INSTRUCTIONS TO FOLLOW:
Among the entries that follow, find every line with the word "black" and copy it.

Stored items
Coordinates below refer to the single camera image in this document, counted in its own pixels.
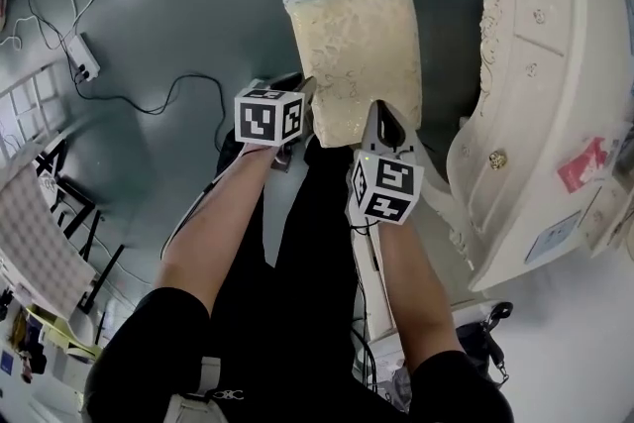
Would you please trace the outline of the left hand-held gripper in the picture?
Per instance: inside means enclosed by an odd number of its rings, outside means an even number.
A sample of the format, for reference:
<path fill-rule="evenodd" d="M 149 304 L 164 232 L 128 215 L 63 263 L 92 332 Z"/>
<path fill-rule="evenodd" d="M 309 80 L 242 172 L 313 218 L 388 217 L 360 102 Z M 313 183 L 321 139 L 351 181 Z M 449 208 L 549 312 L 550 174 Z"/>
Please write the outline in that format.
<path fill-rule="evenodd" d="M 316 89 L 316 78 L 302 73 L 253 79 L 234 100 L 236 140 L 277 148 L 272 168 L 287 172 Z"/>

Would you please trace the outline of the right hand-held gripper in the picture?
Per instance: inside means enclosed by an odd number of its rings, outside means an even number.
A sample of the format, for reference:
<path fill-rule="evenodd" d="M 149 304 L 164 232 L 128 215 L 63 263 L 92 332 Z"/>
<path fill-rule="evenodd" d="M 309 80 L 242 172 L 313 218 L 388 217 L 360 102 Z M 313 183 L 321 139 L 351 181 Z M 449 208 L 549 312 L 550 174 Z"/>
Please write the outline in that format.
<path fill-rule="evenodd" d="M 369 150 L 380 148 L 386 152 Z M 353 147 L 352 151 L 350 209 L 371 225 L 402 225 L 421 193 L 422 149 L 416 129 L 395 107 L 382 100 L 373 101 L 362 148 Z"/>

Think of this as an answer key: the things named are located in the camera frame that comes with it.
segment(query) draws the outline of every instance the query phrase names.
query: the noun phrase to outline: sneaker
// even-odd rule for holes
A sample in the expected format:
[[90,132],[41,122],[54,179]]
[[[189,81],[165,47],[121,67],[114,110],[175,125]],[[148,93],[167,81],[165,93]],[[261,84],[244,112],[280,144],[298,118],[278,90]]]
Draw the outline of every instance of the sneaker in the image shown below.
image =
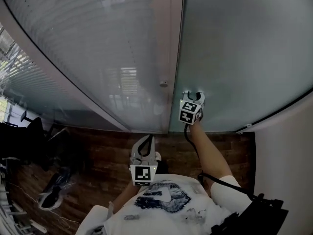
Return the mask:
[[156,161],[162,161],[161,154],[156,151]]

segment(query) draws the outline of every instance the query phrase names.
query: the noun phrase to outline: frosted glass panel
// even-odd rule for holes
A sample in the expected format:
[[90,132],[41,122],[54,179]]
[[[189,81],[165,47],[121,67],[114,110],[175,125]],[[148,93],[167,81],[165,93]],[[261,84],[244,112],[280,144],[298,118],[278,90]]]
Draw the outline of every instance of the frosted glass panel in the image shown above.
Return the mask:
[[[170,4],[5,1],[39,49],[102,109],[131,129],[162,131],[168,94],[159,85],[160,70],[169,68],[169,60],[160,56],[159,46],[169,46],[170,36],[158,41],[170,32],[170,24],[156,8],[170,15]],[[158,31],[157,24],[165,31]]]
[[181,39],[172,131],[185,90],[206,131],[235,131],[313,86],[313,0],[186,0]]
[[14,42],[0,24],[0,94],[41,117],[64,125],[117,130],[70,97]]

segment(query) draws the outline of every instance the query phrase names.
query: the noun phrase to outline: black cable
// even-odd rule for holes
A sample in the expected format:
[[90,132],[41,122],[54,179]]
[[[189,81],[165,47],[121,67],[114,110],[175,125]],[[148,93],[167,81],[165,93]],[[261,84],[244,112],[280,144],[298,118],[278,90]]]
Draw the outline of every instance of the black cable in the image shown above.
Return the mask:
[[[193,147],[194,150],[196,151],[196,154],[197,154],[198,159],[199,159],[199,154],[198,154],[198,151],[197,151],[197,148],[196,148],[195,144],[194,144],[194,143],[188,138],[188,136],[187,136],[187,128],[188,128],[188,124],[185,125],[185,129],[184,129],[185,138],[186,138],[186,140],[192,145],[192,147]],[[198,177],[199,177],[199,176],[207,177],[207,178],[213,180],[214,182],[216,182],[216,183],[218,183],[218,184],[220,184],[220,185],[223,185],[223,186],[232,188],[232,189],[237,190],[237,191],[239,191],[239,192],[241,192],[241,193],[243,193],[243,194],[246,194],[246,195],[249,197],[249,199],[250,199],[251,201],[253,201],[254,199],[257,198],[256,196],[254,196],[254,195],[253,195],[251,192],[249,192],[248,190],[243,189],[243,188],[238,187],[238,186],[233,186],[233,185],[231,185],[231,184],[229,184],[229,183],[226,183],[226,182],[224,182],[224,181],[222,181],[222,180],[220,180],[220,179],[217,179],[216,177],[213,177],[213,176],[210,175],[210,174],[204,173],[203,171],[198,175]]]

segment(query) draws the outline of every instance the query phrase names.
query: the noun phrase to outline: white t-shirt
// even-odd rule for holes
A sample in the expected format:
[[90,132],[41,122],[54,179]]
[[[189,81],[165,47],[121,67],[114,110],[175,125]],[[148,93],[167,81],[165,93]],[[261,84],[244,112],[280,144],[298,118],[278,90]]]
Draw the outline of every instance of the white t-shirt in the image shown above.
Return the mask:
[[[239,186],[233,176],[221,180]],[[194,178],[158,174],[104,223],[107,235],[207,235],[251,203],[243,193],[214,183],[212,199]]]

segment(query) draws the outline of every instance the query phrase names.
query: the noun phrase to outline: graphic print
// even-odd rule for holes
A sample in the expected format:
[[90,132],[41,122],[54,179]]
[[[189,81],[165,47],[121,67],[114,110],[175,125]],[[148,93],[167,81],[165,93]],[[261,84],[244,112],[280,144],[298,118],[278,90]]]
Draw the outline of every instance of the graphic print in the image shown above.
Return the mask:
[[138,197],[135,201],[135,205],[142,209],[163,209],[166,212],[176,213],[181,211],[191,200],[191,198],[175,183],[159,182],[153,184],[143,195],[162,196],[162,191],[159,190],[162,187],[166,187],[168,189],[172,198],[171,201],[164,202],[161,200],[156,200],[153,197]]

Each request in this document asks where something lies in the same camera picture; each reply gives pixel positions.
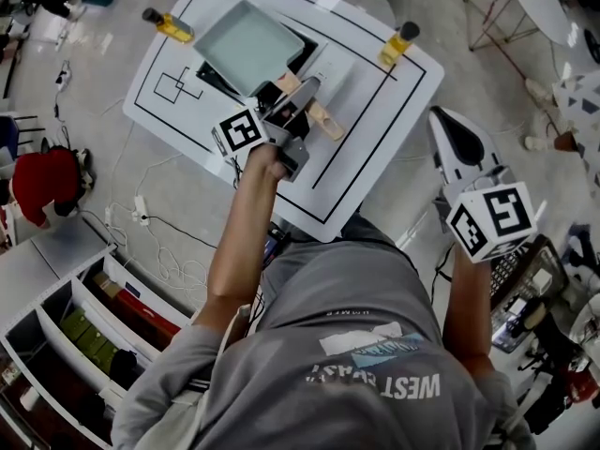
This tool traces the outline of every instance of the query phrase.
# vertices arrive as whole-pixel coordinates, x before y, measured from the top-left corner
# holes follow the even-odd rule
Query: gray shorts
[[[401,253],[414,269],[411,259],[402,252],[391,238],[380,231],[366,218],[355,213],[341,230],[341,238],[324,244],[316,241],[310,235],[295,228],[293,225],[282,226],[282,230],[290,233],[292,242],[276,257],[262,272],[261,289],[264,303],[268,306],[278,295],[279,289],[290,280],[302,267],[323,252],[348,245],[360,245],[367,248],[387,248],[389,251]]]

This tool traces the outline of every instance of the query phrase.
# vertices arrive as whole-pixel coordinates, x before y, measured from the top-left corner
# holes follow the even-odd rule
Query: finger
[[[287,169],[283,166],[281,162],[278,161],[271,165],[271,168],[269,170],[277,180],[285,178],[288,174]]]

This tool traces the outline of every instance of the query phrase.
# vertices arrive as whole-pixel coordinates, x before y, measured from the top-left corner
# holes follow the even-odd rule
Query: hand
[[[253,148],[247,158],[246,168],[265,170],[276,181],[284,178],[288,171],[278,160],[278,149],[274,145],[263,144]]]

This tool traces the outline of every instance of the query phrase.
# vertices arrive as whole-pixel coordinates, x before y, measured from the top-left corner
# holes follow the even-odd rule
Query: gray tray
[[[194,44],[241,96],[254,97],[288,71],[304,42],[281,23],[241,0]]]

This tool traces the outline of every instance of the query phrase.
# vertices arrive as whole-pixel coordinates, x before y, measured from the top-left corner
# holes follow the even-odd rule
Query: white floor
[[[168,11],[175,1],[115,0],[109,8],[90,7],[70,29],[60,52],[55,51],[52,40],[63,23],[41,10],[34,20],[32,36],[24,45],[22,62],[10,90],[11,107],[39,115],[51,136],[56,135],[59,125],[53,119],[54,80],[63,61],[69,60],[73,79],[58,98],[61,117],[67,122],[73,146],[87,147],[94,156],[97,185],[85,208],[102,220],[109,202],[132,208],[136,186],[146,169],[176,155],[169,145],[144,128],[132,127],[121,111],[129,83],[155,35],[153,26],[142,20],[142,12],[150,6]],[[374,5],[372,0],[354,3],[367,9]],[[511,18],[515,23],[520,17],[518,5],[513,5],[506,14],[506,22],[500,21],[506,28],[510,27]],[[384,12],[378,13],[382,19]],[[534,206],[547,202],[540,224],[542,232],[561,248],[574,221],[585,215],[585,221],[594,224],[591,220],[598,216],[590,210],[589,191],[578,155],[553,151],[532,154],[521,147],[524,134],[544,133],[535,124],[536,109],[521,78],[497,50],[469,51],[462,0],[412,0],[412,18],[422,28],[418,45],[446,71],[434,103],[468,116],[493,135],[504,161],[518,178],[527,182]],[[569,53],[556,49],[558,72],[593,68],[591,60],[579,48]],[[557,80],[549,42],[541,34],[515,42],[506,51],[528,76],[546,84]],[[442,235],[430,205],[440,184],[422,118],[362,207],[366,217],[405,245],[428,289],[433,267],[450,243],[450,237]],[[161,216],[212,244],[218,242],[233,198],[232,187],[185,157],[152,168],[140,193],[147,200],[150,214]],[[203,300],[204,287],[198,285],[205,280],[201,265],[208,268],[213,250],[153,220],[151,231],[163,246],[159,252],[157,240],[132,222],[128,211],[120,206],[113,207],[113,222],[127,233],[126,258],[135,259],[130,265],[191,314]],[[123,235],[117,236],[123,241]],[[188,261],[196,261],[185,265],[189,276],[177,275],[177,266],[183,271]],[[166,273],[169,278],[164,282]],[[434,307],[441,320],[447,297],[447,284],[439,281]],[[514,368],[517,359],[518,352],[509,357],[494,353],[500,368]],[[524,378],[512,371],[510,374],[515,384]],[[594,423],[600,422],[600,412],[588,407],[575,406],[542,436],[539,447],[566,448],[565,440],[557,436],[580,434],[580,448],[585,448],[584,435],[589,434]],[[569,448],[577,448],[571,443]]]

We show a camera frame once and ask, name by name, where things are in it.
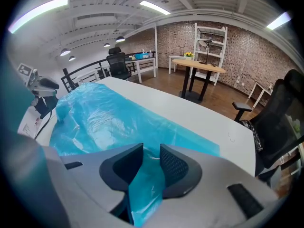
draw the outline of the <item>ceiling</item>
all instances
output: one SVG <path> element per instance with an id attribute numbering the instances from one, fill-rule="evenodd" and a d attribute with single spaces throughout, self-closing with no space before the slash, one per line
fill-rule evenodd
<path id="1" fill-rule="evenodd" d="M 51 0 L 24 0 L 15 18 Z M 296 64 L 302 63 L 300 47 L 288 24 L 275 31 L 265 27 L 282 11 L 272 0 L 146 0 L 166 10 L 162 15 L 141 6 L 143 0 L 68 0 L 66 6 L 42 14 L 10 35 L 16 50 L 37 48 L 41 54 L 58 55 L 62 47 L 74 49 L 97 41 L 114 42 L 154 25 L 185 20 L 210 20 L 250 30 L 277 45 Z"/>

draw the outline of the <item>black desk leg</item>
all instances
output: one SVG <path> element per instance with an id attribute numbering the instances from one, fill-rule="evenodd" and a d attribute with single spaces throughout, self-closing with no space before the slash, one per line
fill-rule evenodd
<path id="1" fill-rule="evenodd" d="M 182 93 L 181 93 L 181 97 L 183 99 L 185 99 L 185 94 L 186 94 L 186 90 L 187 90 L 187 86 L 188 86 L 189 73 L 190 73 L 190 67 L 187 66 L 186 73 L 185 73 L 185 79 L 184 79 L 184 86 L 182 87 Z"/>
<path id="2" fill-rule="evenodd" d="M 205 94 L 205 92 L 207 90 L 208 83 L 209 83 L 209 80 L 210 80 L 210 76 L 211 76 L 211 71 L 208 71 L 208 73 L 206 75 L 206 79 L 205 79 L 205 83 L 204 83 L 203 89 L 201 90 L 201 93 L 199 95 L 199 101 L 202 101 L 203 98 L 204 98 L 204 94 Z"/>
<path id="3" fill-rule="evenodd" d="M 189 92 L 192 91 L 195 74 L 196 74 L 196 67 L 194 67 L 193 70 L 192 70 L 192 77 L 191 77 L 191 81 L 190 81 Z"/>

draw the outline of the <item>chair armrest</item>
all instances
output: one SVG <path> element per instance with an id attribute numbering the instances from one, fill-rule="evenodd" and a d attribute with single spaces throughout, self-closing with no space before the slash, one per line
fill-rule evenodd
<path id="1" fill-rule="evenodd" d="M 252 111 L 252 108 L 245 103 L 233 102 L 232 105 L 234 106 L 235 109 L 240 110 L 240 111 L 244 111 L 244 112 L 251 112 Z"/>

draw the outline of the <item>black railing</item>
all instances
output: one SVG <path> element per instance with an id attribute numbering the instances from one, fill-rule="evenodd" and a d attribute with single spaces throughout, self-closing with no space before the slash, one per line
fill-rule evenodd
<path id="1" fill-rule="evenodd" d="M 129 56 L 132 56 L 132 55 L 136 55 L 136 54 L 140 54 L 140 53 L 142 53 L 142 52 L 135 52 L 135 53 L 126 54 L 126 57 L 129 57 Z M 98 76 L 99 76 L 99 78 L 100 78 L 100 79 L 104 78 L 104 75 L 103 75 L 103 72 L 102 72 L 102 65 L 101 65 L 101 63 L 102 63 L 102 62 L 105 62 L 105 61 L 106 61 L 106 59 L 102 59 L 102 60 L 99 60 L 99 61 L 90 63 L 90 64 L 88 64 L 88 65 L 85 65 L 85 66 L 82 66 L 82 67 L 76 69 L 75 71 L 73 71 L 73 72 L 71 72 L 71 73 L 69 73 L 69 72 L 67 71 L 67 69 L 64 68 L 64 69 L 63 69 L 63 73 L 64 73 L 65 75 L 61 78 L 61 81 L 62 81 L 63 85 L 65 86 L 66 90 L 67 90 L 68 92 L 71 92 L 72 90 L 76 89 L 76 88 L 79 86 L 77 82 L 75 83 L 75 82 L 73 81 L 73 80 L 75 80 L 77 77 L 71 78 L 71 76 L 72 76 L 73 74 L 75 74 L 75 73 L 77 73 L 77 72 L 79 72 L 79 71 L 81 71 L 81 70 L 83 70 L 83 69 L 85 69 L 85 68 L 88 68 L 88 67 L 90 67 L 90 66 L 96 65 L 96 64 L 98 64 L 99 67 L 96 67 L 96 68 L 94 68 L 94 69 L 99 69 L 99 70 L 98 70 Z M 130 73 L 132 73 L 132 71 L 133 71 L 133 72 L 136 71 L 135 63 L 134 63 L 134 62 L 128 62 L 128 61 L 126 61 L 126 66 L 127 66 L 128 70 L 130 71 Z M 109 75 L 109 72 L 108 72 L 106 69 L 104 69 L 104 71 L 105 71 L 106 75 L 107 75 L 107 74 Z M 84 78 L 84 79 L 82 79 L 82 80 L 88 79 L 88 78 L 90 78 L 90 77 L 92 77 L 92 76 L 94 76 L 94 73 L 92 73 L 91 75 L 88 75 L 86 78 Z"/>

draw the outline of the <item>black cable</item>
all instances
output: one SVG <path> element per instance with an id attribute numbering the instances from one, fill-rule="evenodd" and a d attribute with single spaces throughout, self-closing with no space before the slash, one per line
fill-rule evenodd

ANSWER FOR THIS EXERCISE:
query: the noun phrase to outline: black cable
Draw the outline of every instance of the black cable in the image shown above.
draw the outline of the <item>black desk leg</item>
draw the outline of the <item>black railing</item>
draw the outline of the <item>black cable</item>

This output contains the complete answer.